Some part of me, and perhaps some part of you, always feels like New Year’s has an unspoken capability to destroy a “former you.”
Somehow, when we’re writing down these little numbered lists, we feel self-condemning yet empowered. This is the opportunity with which we can reinvent ourselves.
The reality is, resolutions are less of a way we can improve ourselves and more of a way to say, “Na-na, look at what I’m doing as a better human being.” If you make a resolution, everyone needs to know about it.
Furthermore, if you don’t make a resolution, you’re looked at as a kind of defier of societal norms.
Rather than a personal set of goals, New Year’s resolutions became a competition amongst everyone, and your bullet list would become something expected of you and something to show off.

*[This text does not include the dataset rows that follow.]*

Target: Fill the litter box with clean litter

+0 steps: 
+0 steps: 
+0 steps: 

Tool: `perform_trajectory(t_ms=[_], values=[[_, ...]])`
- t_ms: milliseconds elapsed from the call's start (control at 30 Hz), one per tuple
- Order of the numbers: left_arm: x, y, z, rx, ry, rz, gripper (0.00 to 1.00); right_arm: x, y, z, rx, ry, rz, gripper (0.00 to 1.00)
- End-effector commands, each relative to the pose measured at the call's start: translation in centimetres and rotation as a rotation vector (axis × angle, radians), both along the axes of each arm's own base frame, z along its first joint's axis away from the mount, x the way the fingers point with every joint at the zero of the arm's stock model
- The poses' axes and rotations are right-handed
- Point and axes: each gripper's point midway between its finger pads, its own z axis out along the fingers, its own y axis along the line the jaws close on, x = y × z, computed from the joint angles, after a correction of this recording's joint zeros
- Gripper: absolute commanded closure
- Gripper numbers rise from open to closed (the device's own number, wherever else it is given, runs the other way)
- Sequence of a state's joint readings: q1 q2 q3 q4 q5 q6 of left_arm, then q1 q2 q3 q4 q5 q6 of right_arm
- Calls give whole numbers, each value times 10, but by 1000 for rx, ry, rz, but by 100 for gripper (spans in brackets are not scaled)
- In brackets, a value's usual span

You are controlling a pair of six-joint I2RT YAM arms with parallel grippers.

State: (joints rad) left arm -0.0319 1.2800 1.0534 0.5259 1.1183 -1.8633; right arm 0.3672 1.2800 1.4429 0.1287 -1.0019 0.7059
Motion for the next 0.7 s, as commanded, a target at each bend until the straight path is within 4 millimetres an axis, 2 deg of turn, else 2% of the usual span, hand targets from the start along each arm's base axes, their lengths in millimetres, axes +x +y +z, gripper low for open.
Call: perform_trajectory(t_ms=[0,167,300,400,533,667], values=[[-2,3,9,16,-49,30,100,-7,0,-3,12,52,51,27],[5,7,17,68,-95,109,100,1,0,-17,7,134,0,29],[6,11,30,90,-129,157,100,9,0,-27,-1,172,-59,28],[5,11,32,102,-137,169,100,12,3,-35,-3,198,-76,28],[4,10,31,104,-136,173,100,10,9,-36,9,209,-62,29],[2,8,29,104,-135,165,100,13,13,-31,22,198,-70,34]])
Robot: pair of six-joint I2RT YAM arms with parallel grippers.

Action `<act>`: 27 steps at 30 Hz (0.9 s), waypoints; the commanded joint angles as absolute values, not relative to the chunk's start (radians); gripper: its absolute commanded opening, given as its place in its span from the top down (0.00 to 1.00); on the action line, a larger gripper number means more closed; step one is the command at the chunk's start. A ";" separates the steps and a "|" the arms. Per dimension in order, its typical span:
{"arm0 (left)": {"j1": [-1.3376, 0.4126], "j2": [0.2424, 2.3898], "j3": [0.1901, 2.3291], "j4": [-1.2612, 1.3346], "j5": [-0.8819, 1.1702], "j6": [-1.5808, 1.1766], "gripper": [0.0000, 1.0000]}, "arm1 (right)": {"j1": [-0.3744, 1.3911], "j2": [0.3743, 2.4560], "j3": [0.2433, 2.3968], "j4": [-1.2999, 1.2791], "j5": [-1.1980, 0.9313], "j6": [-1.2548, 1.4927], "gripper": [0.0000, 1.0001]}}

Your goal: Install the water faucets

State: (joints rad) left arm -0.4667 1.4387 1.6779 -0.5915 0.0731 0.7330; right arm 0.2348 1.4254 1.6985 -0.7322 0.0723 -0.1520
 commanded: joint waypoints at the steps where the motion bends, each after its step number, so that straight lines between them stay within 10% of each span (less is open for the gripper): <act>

Resolutions for 2012 are already trying to surpass each other, like “Oh, I’ve given up meat,” and subsequently, “Oh, I’ve given up gluten, dairy, poultry and all animal products in general.”
It’s all about upping the ante. Everyone’s lists are self-declarations of personal superiority in ambitions we have yet to fulfill, and let’s be honest: We probably won’t.
I think that this overarching pressure in yearly goals had me so confused by the time I was older that my resolutions would start to cancel each other out, as I went through different versions of myself year by year.
As it turned out, I was just trying to up my own ante, and in the process my resolutions became counterproductive and filled me with a displaced identity crisis.
One year I wanted more video games, and the next I wanted to play less. Another year I would resolve to dress more stylishly, and the next year I would tell myself to never stress out about an outfit. I’ve been know to write down “be more rational,” then “be less rational.”
This year, I wrote a small list in a notebook that I will reveal to no one. If these goals are supposed to be for myself, then they’re for my eyes only. But I am hoping you’ll get to see the benefit of my resolutions right here on this page.